In a broader light, it is no understatement that our planet is in crisis. A recent UN report painted a grim picture of the Earth’s future if climate change proceeds at its current pace. It predicts that by as soon as 2040, the atmosphere will heat up to 2.7 degrees Fahrenheit above preindustrial level, and we will be living amidst flooded coastlines, intensifying natural disasters (droughts, hurricanes, wildfires), and mass food shortages. Even a report written under the Trump administration—whose own EPA administrator once lobbied on behalf of the coal industry against Obama’s environmental regulations —calls for significant action on global warming.
The main cause of global warming is the release of greenhouse gases. Thankfully, there have been and are efforts to curb human production of these gases. International frameworks like the Kyoto Protocol, Montreal Protocol, or the Paris Agreement phase out the use and production of gases like CFC and carbon dioxide. The “Green New Deal”—an economic stimulus policy designed to promote renewable energy—is being seriously considered by the Democratic Party and may even have a part in its future platform. If any changes come in 2019, it better be dealing with preserving the health of our planet.
New research found that plastic, when exposed to solar radiation, releases two powerful greenhouse gases: methane and ethylene. Plastic pollution in and of itself has been posing a considerable threat to wildlife. Birds inadvertently feed on floating plastic in water, mistaking it for food. Scientists are also concerned that, because plastic cannot biodegrade, microscopic plastic pieces could permanently alter marine and terrestrial environments and the stomach of wildlife. Plastic particles would then move up and infiltrate the food chain.
South Korean government has been one of the leading voices for curbing plastic use. Since last summer, plastic cups have been banned for in-store customers at all cafes in Korea. A recent law bans handing out single-use plastic bags for free at major supermarkets.
But as much as government regulations and corporate decisions can do, at a time when actions of “no documented historic precedent” are needed, more is demanded to restore the health of our environment and avoid a cataclysmic point of no return. Changes also need to come from individuals.
Curbing meat consumption can reduce methane. Taking public transportation rather than driving or taking a taxi reduces carbon dioxide. Using less electricity and paper products also curbs pollutants. And here’s something our school should do.

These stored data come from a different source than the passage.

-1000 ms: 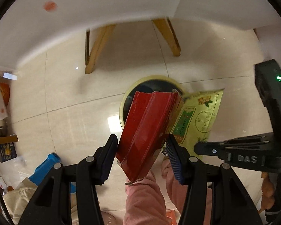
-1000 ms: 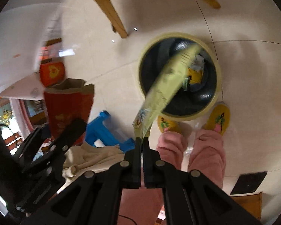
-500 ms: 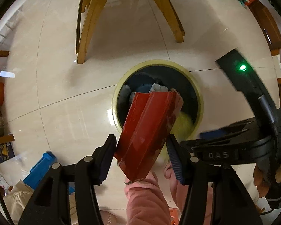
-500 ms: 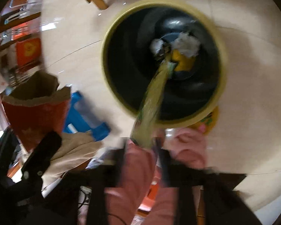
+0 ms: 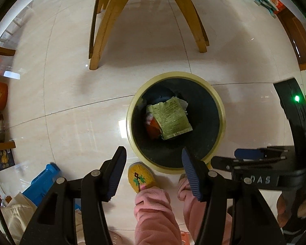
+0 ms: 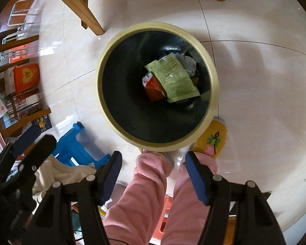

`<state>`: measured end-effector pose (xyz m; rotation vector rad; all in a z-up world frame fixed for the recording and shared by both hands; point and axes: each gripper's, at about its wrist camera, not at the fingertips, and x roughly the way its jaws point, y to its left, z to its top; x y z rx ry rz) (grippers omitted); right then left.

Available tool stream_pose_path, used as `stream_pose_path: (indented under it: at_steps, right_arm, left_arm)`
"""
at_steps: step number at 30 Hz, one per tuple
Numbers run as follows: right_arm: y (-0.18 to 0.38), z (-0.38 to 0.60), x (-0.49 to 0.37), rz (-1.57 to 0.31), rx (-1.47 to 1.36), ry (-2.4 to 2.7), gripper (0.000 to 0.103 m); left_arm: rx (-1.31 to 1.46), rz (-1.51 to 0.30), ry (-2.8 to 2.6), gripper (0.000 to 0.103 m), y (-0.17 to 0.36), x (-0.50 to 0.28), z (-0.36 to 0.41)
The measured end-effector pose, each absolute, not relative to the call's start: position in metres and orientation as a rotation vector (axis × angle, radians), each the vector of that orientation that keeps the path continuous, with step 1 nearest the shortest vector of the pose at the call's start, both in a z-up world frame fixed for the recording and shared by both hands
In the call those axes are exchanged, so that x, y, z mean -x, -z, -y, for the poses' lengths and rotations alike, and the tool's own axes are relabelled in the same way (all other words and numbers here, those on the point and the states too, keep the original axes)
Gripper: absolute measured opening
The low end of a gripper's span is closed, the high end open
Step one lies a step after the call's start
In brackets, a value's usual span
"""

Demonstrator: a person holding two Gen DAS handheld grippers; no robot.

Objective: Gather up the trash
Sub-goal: 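Open both tools over the bin to drop the box and bag, then move both open tools back up to the trash on the table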

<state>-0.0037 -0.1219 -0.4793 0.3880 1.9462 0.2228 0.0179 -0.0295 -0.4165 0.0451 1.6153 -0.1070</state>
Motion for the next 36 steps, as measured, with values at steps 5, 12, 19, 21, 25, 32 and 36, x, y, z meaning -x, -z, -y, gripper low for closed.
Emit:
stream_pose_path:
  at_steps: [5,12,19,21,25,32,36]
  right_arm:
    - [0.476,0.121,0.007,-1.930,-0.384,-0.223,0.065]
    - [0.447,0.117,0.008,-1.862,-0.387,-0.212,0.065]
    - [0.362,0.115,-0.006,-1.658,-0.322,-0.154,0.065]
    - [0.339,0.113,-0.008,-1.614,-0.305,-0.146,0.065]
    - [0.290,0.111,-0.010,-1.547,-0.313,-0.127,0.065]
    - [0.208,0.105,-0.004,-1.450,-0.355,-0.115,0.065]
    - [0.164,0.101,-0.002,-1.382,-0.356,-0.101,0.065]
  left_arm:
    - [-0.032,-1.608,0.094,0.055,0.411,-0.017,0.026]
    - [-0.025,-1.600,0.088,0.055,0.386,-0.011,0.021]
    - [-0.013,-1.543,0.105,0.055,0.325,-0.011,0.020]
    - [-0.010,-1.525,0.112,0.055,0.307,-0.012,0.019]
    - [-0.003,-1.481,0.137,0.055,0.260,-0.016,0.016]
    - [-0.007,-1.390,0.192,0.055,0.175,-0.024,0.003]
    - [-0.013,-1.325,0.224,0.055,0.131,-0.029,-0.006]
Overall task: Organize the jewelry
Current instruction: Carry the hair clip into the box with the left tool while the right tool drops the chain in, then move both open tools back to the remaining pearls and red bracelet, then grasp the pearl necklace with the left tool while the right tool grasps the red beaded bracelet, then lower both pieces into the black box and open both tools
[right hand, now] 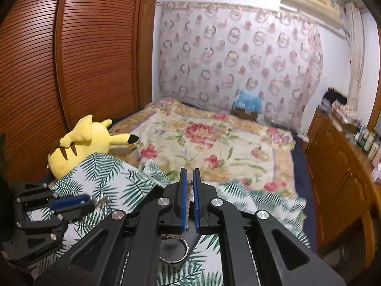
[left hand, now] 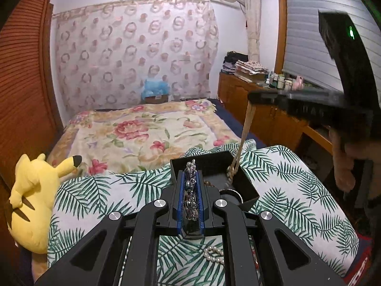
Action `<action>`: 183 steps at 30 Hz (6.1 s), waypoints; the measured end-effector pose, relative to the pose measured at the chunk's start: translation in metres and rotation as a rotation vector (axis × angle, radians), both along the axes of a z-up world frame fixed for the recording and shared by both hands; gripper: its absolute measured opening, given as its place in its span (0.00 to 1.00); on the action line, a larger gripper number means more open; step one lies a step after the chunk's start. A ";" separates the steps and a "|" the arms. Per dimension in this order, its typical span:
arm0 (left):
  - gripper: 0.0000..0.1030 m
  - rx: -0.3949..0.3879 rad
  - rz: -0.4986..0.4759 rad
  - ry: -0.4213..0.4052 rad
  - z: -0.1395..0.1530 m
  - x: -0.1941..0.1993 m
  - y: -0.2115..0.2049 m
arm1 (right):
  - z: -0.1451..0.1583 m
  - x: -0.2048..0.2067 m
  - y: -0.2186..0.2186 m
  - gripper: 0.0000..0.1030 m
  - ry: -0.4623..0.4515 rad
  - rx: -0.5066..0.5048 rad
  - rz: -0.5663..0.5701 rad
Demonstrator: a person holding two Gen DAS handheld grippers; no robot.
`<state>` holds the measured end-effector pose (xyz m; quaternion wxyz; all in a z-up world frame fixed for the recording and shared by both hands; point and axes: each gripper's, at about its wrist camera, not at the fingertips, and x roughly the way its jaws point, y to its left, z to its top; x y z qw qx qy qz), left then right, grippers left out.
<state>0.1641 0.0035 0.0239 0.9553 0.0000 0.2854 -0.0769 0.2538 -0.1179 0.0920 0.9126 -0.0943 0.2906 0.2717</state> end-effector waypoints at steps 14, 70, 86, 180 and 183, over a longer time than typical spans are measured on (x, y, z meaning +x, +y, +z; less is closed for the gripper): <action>0.08 0.017 0.021 0.034 -0.014 0.040 -0.011 | -0.057 -0.008 -0.032 0.25 0.084 0.006 -0.019; 0.71 0.113 -0.072 0.292 -0.121 -0.009 -0.024 | -0.171 -0.113 -0.043 0.24 0.263 -0.113 0.138; 0.49 0.110 -0.086 0.296 -0.121 -0.008 -0.024 | -0.158 -0.118 -0.056 0.09 0.233 -0.066 0.118; 0.07 -0.043 -0.169 -0.108 0.120 0.019 -0.020 | -0.015 -0.023 -0.041 0.09 0.094 0.080 0.148; 0.07 -0.044 -0.170 -0.106 0.119 0.025 -0.019 | -0.019 -0.017 -0.037 0.09 0.105 0.082 0.158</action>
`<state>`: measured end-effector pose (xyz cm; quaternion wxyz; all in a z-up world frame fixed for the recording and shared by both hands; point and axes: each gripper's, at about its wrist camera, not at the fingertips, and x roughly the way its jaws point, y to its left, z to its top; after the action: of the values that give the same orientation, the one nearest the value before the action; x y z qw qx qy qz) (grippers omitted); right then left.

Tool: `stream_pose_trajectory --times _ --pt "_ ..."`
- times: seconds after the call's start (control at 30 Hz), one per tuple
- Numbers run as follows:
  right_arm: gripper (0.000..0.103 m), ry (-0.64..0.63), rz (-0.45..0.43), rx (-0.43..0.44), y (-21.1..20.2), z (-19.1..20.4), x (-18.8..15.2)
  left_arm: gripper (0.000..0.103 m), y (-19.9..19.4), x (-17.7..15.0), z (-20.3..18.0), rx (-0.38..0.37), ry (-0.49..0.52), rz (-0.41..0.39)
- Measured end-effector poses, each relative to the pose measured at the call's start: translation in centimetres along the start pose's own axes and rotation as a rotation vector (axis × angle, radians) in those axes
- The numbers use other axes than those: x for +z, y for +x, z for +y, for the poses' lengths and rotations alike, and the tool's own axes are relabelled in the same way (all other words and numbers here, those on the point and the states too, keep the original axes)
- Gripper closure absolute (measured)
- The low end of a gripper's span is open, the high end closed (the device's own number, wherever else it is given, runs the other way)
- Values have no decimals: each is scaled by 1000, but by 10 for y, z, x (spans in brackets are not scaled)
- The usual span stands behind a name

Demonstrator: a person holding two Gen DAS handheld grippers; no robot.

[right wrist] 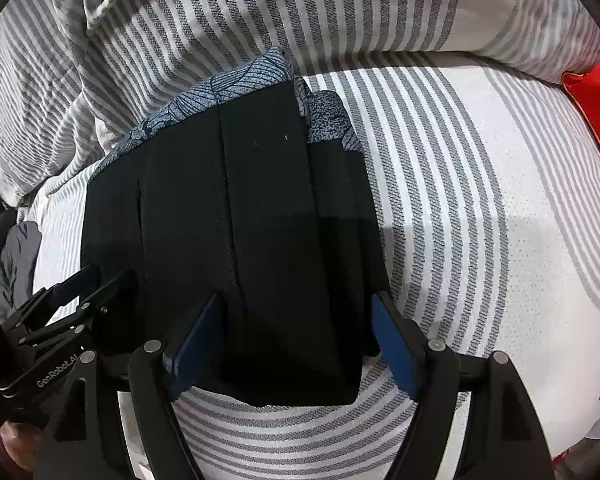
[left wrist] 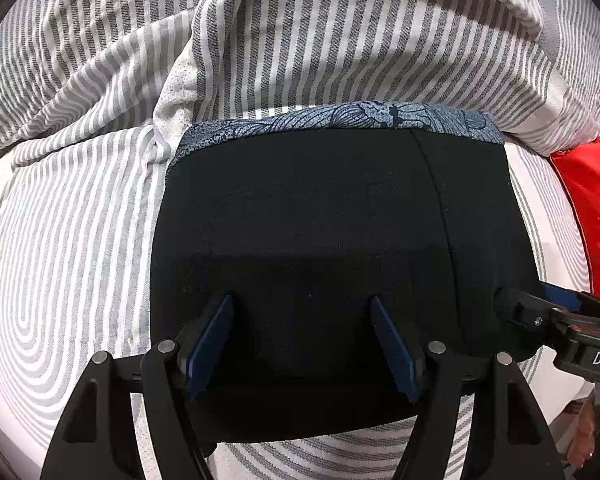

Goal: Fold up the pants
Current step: 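Press the folded trousers stack flat with both open grippers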

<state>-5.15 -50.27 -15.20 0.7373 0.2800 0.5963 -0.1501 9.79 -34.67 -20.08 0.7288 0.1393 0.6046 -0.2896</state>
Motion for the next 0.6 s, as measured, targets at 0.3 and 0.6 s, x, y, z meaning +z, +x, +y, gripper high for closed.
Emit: stream_pose_trajectory --times 0.3,0.6 --pt "13 1 17 -24 8 10 3 24 5 5 1 -6 28 17" --pt "1 38 19 -73 24 22 8 12 12 11 4 -53 71 54"
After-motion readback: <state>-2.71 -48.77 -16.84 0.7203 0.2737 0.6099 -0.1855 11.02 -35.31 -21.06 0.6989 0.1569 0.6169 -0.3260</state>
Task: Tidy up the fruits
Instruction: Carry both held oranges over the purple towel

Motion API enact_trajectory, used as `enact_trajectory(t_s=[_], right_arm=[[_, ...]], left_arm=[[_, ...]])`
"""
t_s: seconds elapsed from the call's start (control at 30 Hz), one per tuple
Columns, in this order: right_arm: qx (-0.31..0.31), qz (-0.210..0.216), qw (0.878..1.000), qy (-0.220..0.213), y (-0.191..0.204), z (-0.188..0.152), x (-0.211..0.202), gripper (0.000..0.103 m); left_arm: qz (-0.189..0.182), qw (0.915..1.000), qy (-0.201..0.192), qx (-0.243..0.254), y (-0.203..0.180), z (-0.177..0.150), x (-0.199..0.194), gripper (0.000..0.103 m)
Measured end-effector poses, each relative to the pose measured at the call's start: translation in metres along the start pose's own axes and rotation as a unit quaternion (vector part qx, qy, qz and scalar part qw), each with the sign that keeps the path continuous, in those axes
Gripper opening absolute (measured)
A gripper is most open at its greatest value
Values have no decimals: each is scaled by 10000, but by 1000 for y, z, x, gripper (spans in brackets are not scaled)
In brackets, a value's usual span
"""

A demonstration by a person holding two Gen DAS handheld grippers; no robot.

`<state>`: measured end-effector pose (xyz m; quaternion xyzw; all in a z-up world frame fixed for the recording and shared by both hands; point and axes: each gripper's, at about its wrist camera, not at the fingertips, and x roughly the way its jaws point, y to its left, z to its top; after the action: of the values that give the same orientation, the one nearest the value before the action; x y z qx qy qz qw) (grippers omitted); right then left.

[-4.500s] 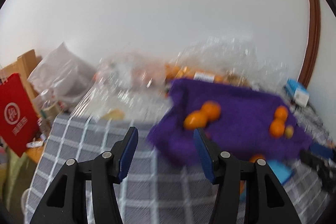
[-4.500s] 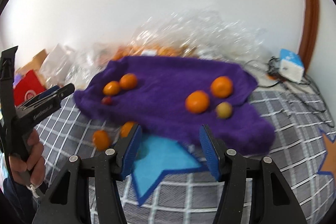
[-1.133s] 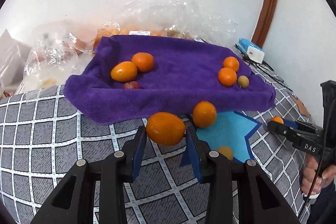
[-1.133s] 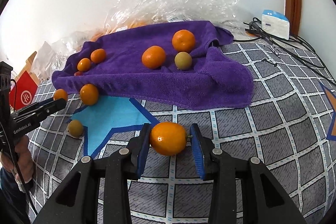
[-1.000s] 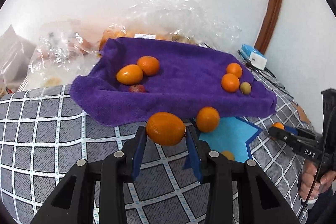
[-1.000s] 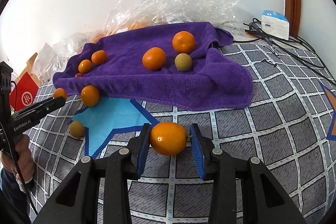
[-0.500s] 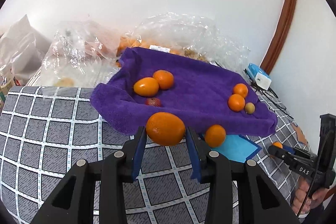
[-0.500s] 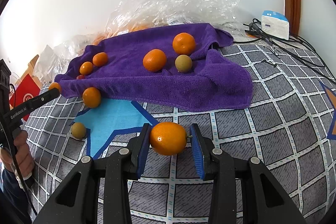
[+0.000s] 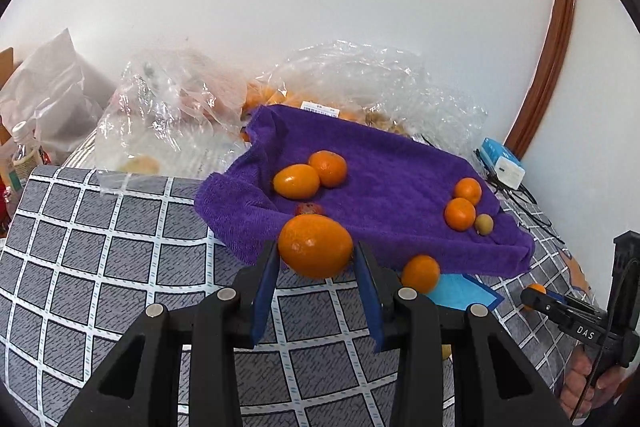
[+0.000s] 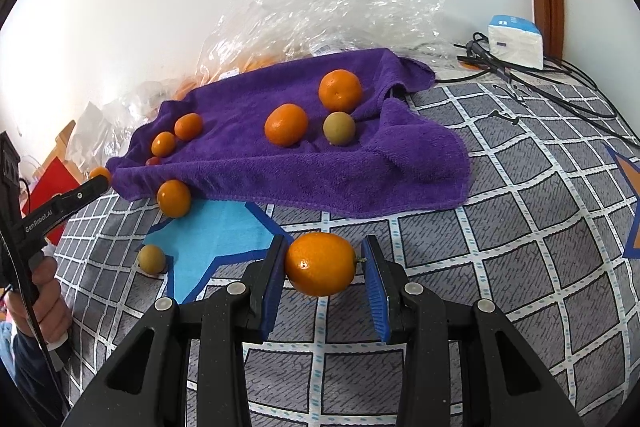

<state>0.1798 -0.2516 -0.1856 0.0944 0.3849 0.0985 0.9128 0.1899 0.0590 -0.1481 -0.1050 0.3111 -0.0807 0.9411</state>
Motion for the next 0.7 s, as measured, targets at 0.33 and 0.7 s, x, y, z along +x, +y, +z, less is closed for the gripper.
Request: enact_trajectory(t_s=[0.33, 0.7], right_arm=[[-96, -148, 9998, -51, 7, 7, -7, 38], [-213, -65, 9993, -301, 14, 46, -20, 38]], left_arm=[[90, 9999, -132, 19, -1, 2, -7, 36], [231, 9989, -294, -283, 16, 6, -13, 36]])
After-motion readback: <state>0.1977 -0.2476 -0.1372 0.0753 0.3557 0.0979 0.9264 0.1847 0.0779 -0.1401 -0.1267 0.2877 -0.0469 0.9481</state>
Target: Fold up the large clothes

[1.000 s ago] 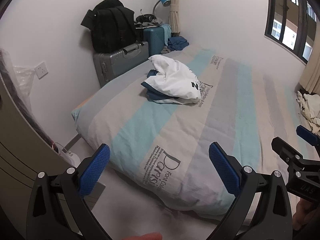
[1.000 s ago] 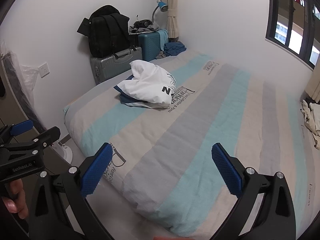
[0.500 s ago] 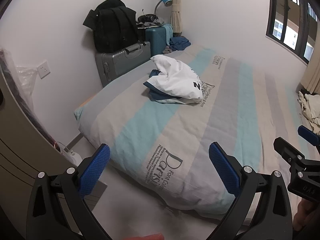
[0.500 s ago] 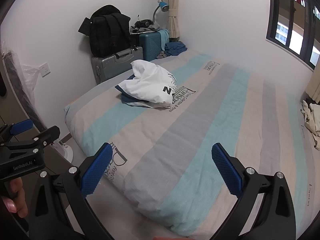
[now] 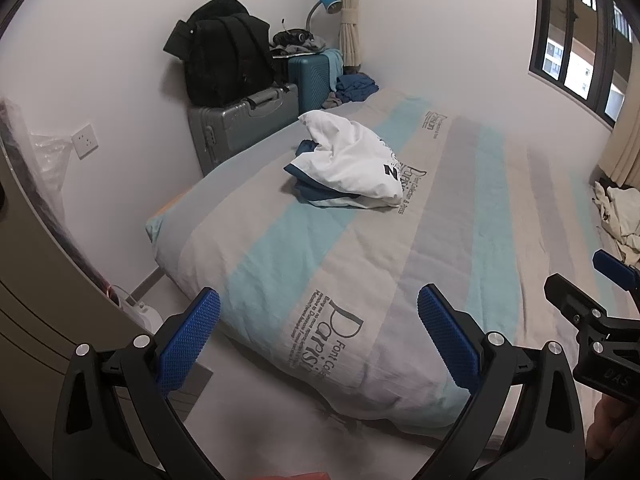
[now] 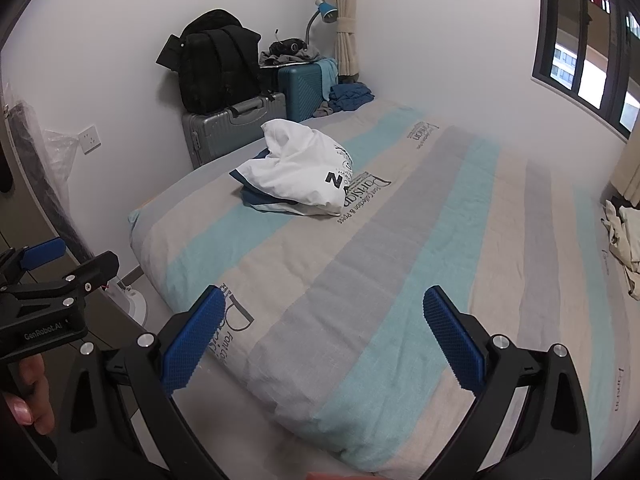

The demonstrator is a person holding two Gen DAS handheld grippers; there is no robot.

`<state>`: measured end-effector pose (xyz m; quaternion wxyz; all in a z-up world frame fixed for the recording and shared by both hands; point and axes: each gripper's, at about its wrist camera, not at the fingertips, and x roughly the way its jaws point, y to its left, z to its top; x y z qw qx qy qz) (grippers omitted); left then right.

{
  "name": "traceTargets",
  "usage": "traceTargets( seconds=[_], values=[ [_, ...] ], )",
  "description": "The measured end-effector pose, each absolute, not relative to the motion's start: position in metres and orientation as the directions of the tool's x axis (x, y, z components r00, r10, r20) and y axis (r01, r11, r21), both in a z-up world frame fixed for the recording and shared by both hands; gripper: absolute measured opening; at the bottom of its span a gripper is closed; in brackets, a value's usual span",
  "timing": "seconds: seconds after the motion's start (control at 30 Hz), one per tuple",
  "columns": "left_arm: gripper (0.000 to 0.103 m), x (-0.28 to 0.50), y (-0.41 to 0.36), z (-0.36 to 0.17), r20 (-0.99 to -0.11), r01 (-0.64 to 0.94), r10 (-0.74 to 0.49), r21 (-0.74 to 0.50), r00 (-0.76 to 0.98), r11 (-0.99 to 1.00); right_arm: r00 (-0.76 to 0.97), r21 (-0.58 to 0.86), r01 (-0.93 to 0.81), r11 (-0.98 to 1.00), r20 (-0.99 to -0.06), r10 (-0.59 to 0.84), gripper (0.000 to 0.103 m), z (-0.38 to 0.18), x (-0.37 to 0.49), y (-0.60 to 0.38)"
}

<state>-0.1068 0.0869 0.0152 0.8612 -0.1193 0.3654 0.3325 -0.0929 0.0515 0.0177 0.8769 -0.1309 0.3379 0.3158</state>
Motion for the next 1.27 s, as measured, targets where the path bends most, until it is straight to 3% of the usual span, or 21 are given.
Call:
traceTargets(
  seconds=[0.73,0.87,1.27],
  values=[
    [0.097,-0.103,0.094,0.013,-0.71,-0.684,0.478,-0.007,0.517,0.729,0.57,-0.019,-0.648,0.762,-0.675,0.468,0.096,0.022,-0.092,0.048],
    [0.097,-0.106,0.085,0.017,-0.652,-0.684,0.53,0.024,0.542,0.729,0.571,-0.019,-0.645,0.764,-0.677,0.465,0.096,0.021,-0.091,0.047],
    [0.097,-0.1,0.083,0.01,-0.707,-0.66,0.485,0.033,0.515,0.75,0.563,-0.015,-0.649,0.761,-0.682,0.467,0.096,0.017,-0.091,0.051]
  ],
)
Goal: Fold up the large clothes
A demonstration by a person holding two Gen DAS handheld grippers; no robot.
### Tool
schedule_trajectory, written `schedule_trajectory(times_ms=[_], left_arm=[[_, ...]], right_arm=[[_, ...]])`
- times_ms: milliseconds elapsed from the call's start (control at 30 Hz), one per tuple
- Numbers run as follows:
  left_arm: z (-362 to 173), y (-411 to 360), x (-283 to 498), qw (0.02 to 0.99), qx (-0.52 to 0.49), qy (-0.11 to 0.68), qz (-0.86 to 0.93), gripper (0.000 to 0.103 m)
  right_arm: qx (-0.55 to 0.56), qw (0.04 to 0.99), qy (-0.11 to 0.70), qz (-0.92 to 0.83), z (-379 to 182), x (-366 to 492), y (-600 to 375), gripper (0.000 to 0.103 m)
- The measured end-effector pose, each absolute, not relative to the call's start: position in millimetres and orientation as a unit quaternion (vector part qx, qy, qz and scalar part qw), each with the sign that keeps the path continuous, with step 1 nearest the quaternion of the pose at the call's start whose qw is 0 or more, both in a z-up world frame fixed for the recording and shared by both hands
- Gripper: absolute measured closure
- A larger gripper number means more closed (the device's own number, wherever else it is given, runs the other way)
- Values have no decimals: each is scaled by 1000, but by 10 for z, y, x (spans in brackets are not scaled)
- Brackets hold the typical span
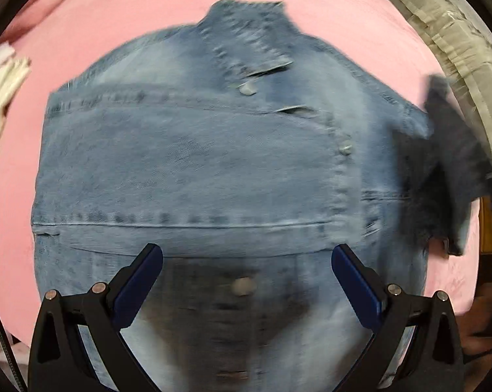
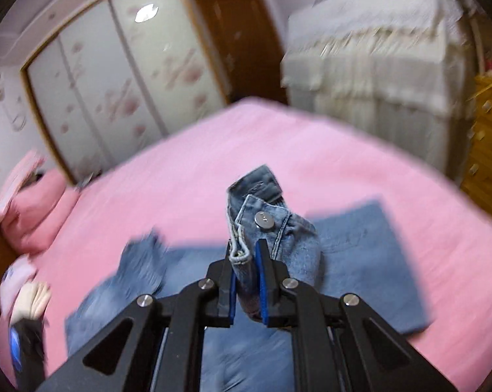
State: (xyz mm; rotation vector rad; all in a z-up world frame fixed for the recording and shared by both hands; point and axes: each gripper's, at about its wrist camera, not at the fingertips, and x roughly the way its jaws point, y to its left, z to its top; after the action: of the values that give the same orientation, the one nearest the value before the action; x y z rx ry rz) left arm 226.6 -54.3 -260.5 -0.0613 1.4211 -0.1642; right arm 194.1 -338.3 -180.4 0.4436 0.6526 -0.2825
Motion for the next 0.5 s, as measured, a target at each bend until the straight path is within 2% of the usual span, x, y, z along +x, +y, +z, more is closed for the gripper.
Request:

Unless we are taking the snack to class, it doesn’t take long until the plastic bag from the deli gets discarded. Often, the bags get immediately thrown away in the trashcan by the door across the ID card kiosk or the one in front of the PAC. This is the literal definition of single-use: the direct pipeline from the cafeteria to the trashcan, in less than 5 minutes.
Instead, how about we get our croissants on a piece of deli paper—or even just regular tissue? Sometimes, plastic bags are also used for goods that don’t need them—we especially don’t need hotdogs to be served in plastic bags. Although conventional deli paper has a petroleum-based wax coating on it and is not recyclable, it is biodegradable, making it far more environmentally friendly than plastic. Paper with vegetable waxes is even better, producing less toxic waste in the production stage.
The deli should still offer the plastic bag—but only when asked. Sure, it might hold up the line a bit, but is a few seconds of extra wait time too big a price when our home planet’s health is eroding every day? It’s time for our careless culture of routine plastic use to stop. We can start at the deli.